Now the crown can refer to the eternal crown, and certainly we look forward to the day that we are crowned, rewarded, when we are faithful to Christ because we take our crowns and we lay them at Jesus' feet. But I believe James, really is talking about not an eternal crown so much here, but an earthly crown, a temporal crown; the crown of life. The Bible says we are to reign in life for the Lord Jesus Christ. The crown mentioned here is the victor's crown. It's the crown that was given to athletes when they competed and won the race. God rewards people with the prize who run the race and finish the course with spiritual victory, who keep pressing on!

How long is your trial going to last? I don't know. But I know when you persevere through the pain, when you keep going when you want to give up, when you keep pressing on and praising God when it hurts so bad you don't know whether you can stand it another minute, when you learn to love God by His wisdom more than ever, when you know Him better than you've ever known Him before. That's wisdom. I know this, in the trials of my own life He has seemed dearer and nearer to me than at any other time. So cling to Him, cherish Him. Experience His victory. You know we are saved when we trust in the cross, we are sanctified, made more like Christ when we carry the cross.

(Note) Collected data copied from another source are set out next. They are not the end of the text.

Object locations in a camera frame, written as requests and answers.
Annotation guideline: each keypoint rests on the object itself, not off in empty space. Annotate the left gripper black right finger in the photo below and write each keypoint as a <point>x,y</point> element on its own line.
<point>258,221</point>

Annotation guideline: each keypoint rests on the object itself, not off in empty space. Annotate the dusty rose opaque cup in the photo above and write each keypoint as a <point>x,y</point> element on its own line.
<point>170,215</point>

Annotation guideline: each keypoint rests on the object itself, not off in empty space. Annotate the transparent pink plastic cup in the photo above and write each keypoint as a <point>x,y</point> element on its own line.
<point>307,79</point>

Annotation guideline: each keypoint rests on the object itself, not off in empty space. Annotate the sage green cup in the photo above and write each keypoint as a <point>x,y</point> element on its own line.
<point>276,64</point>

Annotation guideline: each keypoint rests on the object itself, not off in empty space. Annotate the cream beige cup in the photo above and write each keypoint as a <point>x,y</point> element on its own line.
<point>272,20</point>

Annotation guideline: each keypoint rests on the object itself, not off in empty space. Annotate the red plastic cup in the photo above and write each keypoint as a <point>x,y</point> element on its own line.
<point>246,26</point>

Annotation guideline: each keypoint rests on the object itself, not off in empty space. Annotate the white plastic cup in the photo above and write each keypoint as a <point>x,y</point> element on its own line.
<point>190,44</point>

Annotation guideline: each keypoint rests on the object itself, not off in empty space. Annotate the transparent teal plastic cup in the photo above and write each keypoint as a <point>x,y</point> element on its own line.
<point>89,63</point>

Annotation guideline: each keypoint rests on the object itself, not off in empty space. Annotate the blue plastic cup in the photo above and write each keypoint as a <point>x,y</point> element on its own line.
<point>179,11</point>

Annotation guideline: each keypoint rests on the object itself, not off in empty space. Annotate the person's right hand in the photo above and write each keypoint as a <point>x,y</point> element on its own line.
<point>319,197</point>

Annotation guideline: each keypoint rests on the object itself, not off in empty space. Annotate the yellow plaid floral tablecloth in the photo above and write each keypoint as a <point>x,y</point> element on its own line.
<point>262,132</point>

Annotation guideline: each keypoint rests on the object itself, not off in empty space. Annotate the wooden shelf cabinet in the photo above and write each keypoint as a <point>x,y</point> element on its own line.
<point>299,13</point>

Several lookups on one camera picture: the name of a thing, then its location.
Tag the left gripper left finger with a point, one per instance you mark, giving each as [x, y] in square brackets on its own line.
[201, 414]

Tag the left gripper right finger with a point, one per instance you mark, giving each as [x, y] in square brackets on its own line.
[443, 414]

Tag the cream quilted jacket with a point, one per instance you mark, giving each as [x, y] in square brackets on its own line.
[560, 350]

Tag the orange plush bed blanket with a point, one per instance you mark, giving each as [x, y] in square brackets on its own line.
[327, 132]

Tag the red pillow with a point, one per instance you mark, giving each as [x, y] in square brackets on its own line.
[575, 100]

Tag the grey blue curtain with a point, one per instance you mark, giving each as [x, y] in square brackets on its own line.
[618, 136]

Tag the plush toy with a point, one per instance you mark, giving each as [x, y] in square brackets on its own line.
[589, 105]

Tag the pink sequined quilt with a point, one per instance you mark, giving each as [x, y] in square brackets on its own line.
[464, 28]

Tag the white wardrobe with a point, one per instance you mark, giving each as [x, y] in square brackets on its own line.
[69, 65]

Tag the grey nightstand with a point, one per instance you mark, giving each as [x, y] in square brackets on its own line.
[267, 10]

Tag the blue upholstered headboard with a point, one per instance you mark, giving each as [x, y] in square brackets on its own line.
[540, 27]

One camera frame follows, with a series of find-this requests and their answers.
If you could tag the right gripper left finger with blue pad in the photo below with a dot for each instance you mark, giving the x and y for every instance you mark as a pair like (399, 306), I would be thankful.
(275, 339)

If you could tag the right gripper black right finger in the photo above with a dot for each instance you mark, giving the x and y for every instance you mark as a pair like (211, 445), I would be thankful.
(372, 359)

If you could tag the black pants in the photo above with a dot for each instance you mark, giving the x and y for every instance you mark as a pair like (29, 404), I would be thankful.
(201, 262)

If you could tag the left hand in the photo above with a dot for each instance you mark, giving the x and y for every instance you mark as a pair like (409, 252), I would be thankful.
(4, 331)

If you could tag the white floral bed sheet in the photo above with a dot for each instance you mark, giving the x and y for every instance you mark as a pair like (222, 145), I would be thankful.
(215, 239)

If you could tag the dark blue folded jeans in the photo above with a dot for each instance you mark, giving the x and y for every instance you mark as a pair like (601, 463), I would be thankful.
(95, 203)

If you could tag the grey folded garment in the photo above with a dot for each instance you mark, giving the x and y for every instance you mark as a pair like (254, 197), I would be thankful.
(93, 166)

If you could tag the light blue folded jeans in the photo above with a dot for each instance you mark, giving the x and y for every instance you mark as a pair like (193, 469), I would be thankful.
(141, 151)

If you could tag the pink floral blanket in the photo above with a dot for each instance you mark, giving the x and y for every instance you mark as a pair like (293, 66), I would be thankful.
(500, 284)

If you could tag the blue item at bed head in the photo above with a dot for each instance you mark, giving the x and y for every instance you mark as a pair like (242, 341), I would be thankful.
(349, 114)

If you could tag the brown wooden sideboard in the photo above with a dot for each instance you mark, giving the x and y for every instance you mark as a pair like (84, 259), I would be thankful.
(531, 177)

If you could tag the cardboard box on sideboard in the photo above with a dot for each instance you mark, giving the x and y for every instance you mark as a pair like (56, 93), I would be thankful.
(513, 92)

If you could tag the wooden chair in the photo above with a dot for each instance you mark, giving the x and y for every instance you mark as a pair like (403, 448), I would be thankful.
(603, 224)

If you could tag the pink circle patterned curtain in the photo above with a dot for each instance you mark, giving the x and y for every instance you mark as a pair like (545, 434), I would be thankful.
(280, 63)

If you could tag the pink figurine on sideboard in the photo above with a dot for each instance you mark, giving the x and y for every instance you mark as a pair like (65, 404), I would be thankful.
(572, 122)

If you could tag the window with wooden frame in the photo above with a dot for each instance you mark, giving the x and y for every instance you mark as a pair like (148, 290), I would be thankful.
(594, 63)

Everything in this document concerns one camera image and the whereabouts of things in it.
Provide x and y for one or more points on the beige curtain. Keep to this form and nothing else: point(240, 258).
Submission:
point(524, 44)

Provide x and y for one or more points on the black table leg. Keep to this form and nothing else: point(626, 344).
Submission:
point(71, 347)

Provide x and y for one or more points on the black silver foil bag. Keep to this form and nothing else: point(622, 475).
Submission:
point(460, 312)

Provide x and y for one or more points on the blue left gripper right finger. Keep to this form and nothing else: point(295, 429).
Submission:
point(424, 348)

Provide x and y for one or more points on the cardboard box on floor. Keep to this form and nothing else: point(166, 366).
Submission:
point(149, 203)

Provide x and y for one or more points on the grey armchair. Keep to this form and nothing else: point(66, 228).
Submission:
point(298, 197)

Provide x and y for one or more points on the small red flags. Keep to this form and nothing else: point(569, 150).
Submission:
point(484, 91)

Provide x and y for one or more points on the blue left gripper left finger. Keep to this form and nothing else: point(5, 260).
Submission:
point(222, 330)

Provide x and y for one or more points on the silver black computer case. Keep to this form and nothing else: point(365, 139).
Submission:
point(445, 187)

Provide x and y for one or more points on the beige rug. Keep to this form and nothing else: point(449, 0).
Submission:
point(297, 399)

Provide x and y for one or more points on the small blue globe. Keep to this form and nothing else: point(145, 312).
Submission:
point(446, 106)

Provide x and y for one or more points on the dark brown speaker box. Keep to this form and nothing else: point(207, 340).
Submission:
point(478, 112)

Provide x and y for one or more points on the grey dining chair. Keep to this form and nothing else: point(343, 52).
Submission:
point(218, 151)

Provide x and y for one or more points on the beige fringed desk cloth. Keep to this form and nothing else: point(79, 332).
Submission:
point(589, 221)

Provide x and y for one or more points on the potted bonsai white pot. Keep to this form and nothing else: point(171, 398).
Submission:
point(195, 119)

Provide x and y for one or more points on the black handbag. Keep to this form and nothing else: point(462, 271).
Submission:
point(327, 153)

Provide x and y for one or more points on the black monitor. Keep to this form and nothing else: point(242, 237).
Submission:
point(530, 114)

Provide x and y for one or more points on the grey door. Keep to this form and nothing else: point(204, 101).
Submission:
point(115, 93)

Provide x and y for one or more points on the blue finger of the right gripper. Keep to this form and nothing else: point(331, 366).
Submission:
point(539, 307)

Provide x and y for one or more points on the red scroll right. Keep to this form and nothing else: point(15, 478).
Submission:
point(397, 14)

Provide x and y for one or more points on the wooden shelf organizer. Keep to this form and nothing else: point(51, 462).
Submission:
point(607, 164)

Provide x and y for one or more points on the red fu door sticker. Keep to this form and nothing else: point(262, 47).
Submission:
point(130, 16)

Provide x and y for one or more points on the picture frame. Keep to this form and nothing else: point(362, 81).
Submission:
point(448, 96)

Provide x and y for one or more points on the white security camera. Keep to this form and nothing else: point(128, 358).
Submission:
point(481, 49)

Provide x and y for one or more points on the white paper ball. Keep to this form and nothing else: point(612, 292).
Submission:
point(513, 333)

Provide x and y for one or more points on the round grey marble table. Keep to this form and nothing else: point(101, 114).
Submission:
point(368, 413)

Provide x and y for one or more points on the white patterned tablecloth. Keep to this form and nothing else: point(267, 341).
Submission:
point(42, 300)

In basic Navy Seal training, the average class is seventy-five. An average of thirty-eight graduate to become Sea-Air-Land Commandos, this mighty military powerful force. Almost half the class quits because of the religious, because of... you could say religious, but rigorous training. Well, when Christians face rigorous training, even basic training, the tests and the trials of life, we're tempted to give up, tempted to quit. But Jesus says, "Don't you dare quit". James says, "Endure, persevere, praise Him through the pain. Worship Him when you don't know why. Sing songs in the night even if you're singing in a minor key, and praise Him all day! Be a believer and not a doubter, and in the end you will win"!